Work to complete
Retype each of the entries below exactly as written.

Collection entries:
^^^^
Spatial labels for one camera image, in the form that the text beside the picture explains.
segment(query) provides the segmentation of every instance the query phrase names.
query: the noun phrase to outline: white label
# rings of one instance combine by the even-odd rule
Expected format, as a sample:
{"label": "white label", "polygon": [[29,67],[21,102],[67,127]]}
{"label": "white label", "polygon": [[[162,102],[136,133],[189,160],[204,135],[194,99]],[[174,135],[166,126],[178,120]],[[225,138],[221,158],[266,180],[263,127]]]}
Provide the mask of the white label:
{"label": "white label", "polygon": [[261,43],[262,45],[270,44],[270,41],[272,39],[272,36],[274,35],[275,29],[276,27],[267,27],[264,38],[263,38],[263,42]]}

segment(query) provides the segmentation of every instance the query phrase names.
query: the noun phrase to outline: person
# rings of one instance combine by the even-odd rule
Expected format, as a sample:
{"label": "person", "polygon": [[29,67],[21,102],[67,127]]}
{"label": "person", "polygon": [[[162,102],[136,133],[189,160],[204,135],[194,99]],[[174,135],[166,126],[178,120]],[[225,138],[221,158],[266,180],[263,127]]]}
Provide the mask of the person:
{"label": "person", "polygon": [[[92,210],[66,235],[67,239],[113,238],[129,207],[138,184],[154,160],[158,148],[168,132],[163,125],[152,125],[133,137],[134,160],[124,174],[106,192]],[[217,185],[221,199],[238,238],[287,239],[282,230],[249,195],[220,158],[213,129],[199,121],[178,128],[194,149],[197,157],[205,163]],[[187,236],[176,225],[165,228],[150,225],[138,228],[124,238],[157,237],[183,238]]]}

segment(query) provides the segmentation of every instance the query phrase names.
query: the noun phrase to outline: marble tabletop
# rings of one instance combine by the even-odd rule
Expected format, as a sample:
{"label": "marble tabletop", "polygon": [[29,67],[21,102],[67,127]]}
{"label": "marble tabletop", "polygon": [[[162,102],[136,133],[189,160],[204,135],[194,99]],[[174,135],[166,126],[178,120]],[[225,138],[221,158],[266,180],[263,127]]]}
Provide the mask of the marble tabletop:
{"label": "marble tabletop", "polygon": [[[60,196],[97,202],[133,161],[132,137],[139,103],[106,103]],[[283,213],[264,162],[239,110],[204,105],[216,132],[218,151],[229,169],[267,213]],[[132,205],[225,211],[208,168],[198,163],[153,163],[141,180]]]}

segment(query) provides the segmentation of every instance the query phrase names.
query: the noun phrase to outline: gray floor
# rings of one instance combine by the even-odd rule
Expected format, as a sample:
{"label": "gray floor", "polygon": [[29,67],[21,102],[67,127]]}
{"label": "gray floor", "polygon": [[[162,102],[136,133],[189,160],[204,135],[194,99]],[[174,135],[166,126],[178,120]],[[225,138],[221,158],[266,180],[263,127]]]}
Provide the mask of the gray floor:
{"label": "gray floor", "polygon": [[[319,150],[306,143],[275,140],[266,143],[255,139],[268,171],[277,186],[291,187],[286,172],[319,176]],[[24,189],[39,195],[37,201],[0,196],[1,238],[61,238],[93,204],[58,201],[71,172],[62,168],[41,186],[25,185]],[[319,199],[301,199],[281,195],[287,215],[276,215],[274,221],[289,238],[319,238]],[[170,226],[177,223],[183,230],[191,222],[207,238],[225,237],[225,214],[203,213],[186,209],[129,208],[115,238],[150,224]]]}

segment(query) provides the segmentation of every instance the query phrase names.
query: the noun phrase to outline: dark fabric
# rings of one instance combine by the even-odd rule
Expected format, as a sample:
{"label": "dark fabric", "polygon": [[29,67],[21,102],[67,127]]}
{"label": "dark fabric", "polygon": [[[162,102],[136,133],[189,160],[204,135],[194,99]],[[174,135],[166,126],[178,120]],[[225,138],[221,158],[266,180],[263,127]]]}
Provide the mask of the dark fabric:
^^^^
Solution to the problem
Spatial labels for one camera image, in the form that the text beside the picture explains.
segment(query) provides the segmentation of every instance the query phrase names.
query: the noun phrase to outline: white label
# rings of one instance combine by the even-odd rule
Expected format, as a sample:
{"label": "white label", "polygon": [[29,67],[21,102],[67,127]]}
{"label": "white label", "polygon": [[[162,102],[136,133],[189,160],[204,135],[194,99]],[[174,135],[166,126],[178,120]],[[225,138],[221,158],[266,180],[263,127]]]}
Provide the mask of the white label:
{"label": "white label", "polygon": [[261,43],[262,45],[270,44],[270,41],[272,39],[272,36],[274,35],[275,29],[276,27],[267,27],[264,38],[263,38],[263,42]]}

segment(query) provides the segmentation of every instance the query phrase names.
query: the noun phrase to outline: person
# rings of one instance combine by the even-odd rule
Expected format, as a sample:
{"label": "person", "polygon": [[29,67],[21,102],[67,127]]}
{"label": "person", "polygon": [[[162,102],[136,133],[189,160],[204,135],[194,99]],[[174,135],[166,126],[178,120]],[[225,138],[221,158],[266,180],[263,127]]]}
Provide the mask of the person:
{"label": "person", "polygon": [[[92,210],[66,235],[67,239],[113,238],[129,207],[138,184],[154,160],[158,148],[168,132],[163,125],[152,125],[133,137],[134,160],[124,174],[106,192]],[[217,185],[221,199],[238,238],[287,239],[282,230],[249,195],[220,158],[213,129],[199,121],[178,128],[194,149],[197,157],[205,163]],[[187,236],[176,225],[165,228],[150,225],[138,228],[124,238],[157,237],[183,238]]]}

segment(query) provides the segmentation of every instance the query phrase names.
query: the noun phrase to outline: marble tabletop
# rings of one instance combine by the even-odd rule
Expected format, as a sample:
{"label": "marble tabletop", "polygon": [[29,67],[21,102],[67,127]]}
{"label": "marble tabletop", "polygon": [[[162,102],[136,133],[189,160],[204,135],[194,99]],[[174,135],[166,126],[178,120]],[[225,138],[221,158],[266,180],[263,127]]]}
Provide the mask of the marble tabletop:
{"label": "marble tabletop", "polygon": [[[60,196],[97,202],[133,161],[132,137],[139,103],[106,103]],[[283,213],[264,162],[239,110],[204,105],[216,132],[218,151],[229,169],[267,213]],[[132,205],[225,211],[208,168],[198,163],[153,163],[141,180]]]}

segment(query) provides the segmentation of every instance the query phrase names.
query: the noun phrase to outline: gray floor
# rings of one instance combine by the even-odd rule
Expected format, as a sample:
{"label": "gray floor", "polygon": [[29,67],[21,102],[67,127]]}
{"label": "gray floor", "polygon": [[[162,102],[136,133],[189,160],[204,135],[194,99]],[[174,135],[166,126],[178,120]],[[225,138],[221,158],[266,180],[263,127]]]}
Provide the mask of the gray floor:
{"label": "gray floor", "polygon": [[[319,150],[306,143],[275,140],[266,143],[255,139],[268,171],[277,186],[291,187],[286,172],[319,176]],[[24,189],[39,195],[37,201],[0,196],[1,238],[61,238],[93,204],[58,201],[71,172],[62,168],[41,186],[25,185]],[[319,199],[301,199],[281,195],[287,215],[276,215],[274,221],[289,238],[319,238]],[[170,226],[177,223],[183,230],[191,222],[207,238],[225,237],[225,214],[203,213],[186,209],[129,208],[115,238],[150,224]]]}

segment(query) provides the segmentation of every instance the query phrase names.
query: the noun phrase to outline: dark fabric
# rings of one instance combine by the even-odd rule
Expected format, as a sample:
{"label": "dark fabric", "polygon": [[29,67],[21,102],[67,127]]}
{"label": "dark fabric", "polygon": [[[162,102],[136,133],[189,160],[204,135],[194,99]],[[174,135],[166,126],[178,120]],[[225,138],[221,158],[266,180],[263,127]]]}
Provide the mask of the dark fabric:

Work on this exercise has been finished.